From the work carried out with the notification data, the authors can see the importance of this tool in identifying cases and the magnitude of violence against children, helping in the visibility of this phenomenon. In this context, the health sector becomes essential, since it directly receives the victims to deal with the consequences of violence.1,30 However, it is not only when dealing with the victims that the health sector must act: the proximity of health professionals, especially those linked to Primary Care, to the daily lives of families allows them to be agents of violence prevention and promotion of the culture of peace.1 These professionals must then be trained and supported to identify, notify and act with families and communities.12

The limitations of this study involve the quality of the data obtained and misclassifications and the underreporting of cases, characteristic of information systems. The difficulties with the accuracy and completeness of the analyzed data were minimized with the database qualification process, but the need for continued training of health professionals is highlighted in their way of filling out the notification form accordingly. It is important to highlight the limitation related to the classification of the type of violence suffered since the Ministry of Health's guidance is that only the priority violence is recorded. The cases that are reported in Sinan are those that arrive at health services and that have been identified as violent by health professionals. However, many cases do not reach the health sector and are not reported. Physical violence often leaves apparent marks on the child's body, being, therefore, easier to identify.
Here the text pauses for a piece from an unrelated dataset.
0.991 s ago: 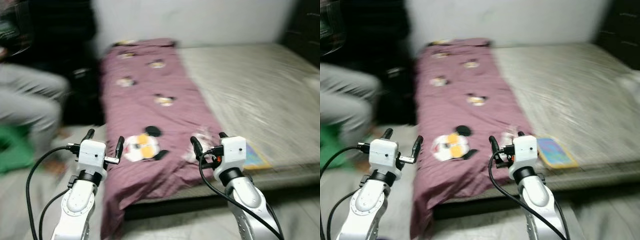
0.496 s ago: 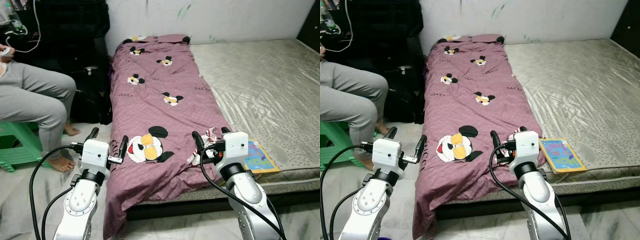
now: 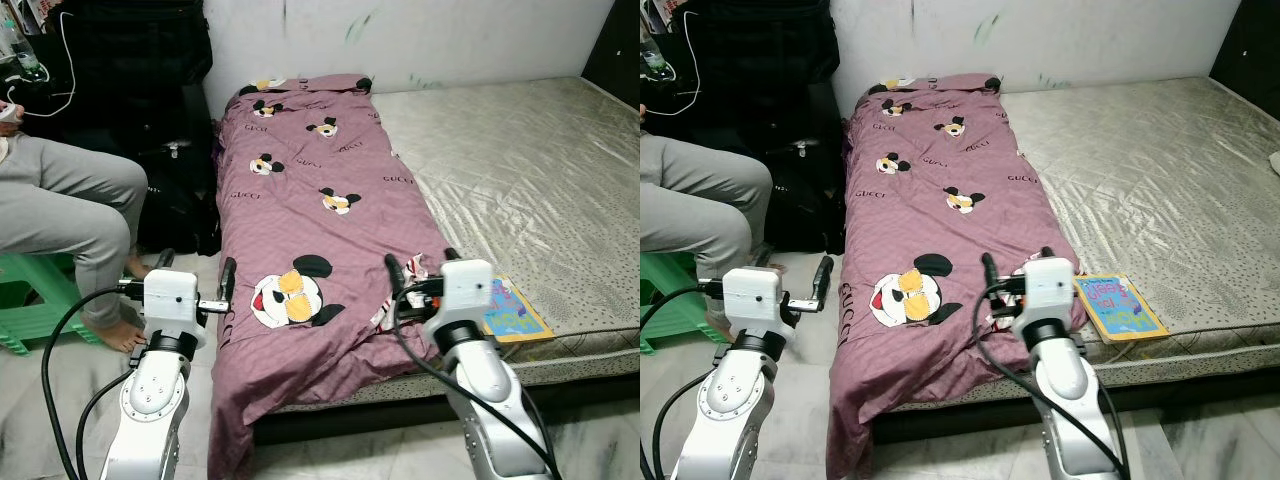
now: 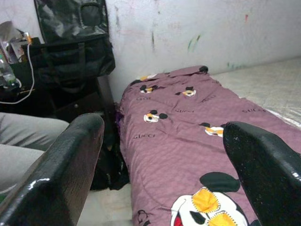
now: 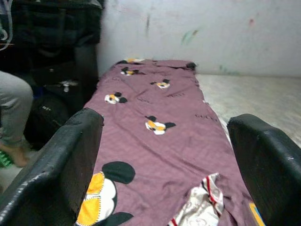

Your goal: Clean up the room

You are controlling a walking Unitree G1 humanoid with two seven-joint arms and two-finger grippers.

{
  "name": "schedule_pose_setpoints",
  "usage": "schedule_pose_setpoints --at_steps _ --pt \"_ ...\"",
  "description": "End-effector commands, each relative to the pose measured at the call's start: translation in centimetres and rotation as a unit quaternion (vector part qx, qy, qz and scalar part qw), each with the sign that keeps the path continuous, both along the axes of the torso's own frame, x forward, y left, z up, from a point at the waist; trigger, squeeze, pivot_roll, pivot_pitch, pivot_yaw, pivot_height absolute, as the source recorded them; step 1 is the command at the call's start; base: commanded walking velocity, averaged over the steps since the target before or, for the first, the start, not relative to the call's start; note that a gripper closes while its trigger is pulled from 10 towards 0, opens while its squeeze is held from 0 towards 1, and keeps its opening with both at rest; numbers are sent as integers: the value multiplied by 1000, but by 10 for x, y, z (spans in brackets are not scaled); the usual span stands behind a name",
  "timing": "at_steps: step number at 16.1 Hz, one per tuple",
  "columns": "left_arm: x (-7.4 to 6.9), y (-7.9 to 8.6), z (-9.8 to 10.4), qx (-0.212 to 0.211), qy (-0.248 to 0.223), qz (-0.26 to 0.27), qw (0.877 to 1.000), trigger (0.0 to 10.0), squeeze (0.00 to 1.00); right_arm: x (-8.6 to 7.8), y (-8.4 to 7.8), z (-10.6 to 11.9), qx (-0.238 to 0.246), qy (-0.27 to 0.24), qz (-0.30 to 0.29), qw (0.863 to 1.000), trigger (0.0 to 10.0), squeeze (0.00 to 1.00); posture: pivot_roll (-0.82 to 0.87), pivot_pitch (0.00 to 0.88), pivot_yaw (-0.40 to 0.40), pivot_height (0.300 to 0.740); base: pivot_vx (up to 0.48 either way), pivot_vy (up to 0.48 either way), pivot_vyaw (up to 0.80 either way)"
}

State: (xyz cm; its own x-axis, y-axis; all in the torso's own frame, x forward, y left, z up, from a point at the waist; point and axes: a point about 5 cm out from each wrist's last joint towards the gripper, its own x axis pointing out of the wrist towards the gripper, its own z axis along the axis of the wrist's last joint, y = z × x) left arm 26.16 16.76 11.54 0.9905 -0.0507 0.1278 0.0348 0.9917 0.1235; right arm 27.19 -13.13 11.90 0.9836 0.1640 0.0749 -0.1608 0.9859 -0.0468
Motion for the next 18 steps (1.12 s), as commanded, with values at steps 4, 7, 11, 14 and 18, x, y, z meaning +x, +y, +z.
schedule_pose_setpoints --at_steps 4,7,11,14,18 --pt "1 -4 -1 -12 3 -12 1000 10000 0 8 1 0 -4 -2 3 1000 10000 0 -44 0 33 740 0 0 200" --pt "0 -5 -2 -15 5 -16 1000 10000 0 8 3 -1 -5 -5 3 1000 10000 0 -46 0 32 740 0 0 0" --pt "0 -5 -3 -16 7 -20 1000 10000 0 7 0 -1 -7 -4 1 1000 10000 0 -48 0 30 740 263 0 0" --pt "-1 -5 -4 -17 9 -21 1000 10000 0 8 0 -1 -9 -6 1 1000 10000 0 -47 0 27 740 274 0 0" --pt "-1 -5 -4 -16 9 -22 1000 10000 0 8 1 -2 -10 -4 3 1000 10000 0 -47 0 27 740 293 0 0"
This study allowed us to conclude that physical violence affects an expressive number of children, and is more prevalent in boys, older children, and those living in rural areas. It is mainly committed by adult individuals, probably the result of an asymmetric relationship of power. Unlike the literature, physical violence occurred mainly outside the house and in the night and/or early morning shift, which points to the increasing importance of analyses at the local level, since policies are implemented at this level.

Thus, it is important to highlight the need for actions of governments and society for a change in the paradigm in order to protect the child from any form of violence, ensuring that is advocated by the Statute of the Child and Adolescent (ECA), together with cultural and structural changes in our society, that to stop the permanence of violence in all relationships.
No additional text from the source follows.